In the evening, before Mārtiņi, in honor of stables they sacrificed a rooster, believing that would prevent horses from catching a disease in the winter. Pēteris Šmits's compiled "Latvian folk beliefs" found in following ancient ritual descriptions:

"[..]The landlord took a rooster, brought it to the horse stables, stopped in front of one horse and bypassed the rooster around the horse in circles, towards the sun, instead of along the sun. Once it was done to every horses, who were located in the stable, then the landlord killed the rooster, holding it over a bushel of oats and nearly drenching it with blood. These oats with blood were poured into a manger, from which every horses got to eat. With rooster's bloody head and neck the stable's jamb and lintel were smeared, and drew a cross on the floor. [..]" (1832) "On Mārtiņvakarā, they took a loaf of bread and went to the horse stable. There they slaughtered a rooster and with its blood tarnished the left hind leg of each horse. After that a loaf of bread with the rooster were carried around horses, then the horses would not be smitten with evil spirits and their random incubus."

===Children of Mārtiņi walking around===

On Mārtiņi mask marches helped with Mārtiņi's healing and pedestrians with Mārtiņi's children or mārtiņiem: "On Mārtiņi Eve the youth dressed up and walked around asking for gifts, which then all together were poured." (1781) "On Mārtiņi Eve the Mārtiņi children chased Mārtiņi with sticks." If Children of Mārtiņi flogged someone from home team, then do not run away under the bed, because then all his life a man will be fearful." "On Mārtiņi Eve, men went through the village, dressed in clipped fur coats as someone from evil side and girded with belts of braided straw, and also stuck a tail to buttocks; they went to frighten children, in order to make them learn and listen to their parents." (1852)
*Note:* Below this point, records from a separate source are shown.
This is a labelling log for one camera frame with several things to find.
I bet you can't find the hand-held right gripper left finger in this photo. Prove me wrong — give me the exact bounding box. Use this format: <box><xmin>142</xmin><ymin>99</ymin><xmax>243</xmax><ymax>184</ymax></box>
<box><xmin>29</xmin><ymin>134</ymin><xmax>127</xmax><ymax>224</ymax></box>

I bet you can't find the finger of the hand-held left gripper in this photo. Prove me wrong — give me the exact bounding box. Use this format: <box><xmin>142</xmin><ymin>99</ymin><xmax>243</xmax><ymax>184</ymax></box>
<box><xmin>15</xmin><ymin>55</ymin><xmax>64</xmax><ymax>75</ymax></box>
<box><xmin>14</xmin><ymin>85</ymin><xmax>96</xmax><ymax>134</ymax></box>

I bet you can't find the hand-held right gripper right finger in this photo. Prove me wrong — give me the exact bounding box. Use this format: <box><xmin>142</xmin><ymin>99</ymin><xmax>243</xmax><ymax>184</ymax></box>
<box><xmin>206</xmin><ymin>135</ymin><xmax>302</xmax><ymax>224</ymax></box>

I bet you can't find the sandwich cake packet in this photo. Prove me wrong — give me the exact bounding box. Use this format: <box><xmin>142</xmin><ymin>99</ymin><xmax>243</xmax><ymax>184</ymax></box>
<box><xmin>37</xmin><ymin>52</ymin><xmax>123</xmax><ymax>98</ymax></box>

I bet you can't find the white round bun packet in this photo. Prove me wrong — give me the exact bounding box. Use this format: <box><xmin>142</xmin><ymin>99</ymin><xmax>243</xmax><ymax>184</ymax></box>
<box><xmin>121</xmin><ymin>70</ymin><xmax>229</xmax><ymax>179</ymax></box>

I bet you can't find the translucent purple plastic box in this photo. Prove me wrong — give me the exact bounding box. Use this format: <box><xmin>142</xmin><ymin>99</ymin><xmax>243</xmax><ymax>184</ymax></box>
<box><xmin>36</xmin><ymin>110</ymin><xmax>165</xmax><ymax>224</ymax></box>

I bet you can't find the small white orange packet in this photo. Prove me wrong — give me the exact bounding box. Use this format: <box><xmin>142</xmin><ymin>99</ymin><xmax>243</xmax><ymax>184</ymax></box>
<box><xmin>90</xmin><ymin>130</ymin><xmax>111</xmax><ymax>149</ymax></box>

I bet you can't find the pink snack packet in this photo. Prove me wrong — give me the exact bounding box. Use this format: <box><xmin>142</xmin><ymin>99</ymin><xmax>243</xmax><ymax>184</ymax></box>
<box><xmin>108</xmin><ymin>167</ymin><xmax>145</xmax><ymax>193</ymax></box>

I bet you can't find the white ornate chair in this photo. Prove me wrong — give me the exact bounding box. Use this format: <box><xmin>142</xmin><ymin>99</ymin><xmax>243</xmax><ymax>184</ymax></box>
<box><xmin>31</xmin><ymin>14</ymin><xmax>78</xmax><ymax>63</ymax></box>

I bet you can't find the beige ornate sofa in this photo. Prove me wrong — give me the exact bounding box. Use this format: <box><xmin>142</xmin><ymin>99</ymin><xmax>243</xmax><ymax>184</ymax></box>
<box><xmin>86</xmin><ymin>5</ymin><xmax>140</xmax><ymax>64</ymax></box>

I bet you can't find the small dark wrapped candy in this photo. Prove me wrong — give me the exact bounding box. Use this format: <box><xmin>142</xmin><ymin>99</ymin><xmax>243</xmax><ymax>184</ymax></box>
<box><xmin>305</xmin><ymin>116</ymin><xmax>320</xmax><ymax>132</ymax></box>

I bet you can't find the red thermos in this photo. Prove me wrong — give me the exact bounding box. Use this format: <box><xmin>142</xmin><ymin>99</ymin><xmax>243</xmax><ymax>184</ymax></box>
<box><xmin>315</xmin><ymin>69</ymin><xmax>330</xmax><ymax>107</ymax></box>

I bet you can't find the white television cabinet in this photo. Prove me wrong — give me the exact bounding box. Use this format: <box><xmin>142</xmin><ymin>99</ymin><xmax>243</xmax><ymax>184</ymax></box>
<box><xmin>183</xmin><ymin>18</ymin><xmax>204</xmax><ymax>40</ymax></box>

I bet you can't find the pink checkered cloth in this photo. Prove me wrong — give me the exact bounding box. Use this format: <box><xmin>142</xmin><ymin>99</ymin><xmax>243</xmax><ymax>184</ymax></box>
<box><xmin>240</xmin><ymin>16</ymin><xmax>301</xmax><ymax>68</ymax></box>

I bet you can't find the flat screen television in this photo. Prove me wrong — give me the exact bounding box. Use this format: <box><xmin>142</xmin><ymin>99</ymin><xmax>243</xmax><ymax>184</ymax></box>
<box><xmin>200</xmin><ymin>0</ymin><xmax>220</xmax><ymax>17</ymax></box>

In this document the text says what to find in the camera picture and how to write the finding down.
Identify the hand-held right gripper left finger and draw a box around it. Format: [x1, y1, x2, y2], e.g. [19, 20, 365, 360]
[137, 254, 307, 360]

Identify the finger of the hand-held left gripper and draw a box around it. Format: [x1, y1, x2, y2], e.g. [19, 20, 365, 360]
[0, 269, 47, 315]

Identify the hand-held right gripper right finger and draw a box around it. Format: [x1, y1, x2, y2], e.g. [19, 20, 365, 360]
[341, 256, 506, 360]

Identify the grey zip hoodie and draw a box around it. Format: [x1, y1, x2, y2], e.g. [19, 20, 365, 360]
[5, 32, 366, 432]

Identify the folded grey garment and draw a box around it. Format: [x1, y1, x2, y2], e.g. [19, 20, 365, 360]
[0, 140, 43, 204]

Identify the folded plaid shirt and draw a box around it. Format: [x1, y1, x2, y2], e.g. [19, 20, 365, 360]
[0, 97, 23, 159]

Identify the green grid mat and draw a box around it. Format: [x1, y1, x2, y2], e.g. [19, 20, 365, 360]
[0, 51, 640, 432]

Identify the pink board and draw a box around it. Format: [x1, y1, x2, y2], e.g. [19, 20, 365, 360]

==Mārtiņi traditions in Latvian dainas==

| That Mārtiņš, here comes,
 Trousers hang from an oak;
 Black crows, run over:
 Who hanged those rags?
 20662 | Mārtiņš loitered upright
 In my stable's rear.
 Fed, brushed,
 Sits on the trough's tip.
 30209–1 | Muortiņam swarmed roosters
 With red caps;
 Me pursued after campion,
 To feed a co'lt.
 30218–422 | Mārtiņš drove here,
 Drove away,
 Hanged a coat
 On a blades's end.
 30222 | Yesterday Mārtiņš
 Fled from Riga,
 Today in courtyard
 Drove inside.
 Nine carts,
 Hundred foals,
 Three hundred servants,
 Armed men.
 30230 | Mārtiņš arrived,
 Drove here,
 Hanged a coat
 On a gateway's snag.
 Mārtiņš left,
 Drove off,
 Carried away a coat
 On a sword's end.
 33242 | |

==Mārtiņdiena traditions in other countries==
Traditions of Mārtiņi Day are known by many citizens of European countries. Germans call this celebration Martinstag, Englishmen call it Martinmas, Swedish - Mårtensafton, Danes - Mortensdag, Finns - Martinpäivä, while Estonians call it Mardipäev. Since Middle Ages, this holiday is associated with the horse cult and knight traditions. In Austria, Germany and Netherlands, on Mārtiņi Eve happens a solemn children processions with candles and lanterns. The traditional festive meal on this day is a roasted goose.